== Segment start ==
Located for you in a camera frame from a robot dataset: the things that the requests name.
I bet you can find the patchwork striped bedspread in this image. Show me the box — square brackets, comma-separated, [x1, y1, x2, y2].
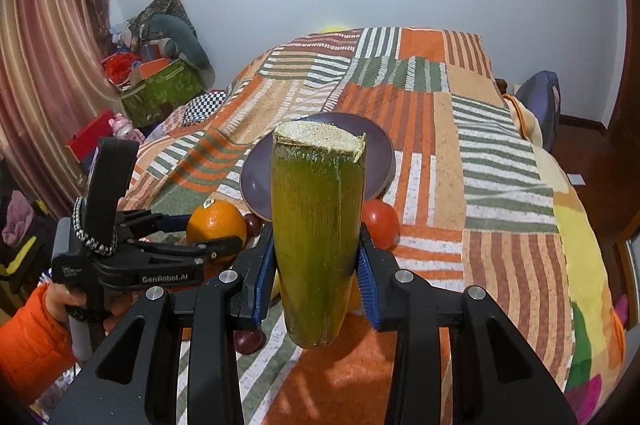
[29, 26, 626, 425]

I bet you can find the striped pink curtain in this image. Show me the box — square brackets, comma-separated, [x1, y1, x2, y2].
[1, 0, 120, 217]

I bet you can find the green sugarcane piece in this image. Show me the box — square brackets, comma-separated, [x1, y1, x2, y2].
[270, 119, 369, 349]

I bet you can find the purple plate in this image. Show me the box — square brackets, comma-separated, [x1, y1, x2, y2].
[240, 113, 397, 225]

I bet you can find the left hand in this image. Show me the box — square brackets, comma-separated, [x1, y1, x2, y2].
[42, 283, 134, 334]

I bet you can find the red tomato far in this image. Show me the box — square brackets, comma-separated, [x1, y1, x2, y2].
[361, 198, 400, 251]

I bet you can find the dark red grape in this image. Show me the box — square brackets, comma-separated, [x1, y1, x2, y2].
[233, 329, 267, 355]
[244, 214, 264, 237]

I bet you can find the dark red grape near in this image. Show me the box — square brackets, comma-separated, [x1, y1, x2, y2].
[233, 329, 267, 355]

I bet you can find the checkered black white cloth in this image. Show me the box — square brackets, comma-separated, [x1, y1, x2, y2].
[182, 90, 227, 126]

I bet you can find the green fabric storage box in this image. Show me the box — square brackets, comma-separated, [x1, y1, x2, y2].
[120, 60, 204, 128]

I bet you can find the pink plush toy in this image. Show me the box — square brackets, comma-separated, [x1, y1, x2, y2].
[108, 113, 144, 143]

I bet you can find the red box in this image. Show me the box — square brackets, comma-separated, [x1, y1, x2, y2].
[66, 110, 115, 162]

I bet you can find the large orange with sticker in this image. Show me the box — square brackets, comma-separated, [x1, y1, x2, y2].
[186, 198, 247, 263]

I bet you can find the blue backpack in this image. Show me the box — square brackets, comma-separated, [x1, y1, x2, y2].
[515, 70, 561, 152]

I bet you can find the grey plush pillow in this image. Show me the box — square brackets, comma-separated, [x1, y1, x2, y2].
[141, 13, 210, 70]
== Segment end ==
== Segment start ==
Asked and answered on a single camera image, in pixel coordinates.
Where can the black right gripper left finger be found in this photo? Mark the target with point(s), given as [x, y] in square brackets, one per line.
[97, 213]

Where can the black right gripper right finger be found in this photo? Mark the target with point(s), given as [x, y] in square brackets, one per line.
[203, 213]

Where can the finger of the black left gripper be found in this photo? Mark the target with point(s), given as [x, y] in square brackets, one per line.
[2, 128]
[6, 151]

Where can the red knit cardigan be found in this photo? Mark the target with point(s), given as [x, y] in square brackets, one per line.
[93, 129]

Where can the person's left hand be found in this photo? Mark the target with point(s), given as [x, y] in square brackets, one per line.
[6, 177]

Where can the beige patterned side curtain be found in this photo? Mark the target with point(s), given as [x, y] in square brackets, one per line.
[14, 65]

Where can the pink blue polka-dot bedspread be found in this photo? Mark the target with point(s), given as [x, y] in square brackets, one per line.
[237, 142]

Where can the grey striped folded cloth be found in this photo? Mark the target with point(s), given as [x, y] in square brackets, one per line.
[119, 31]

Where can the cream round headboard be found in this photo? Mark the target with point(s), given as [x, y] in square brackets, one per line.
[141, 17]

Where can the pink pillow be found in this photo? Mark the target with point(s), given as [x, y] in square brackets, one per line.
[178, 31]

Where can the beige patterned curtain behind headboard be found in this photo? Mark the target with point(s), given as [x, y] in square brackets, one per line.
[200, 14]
== Segment end ==
Return each line from the records that includes the word "camera".

Located for you in a camera frame from a robot dataset: the things that the requests name.
Asked and answered on a single camera image, in pixel coordinates.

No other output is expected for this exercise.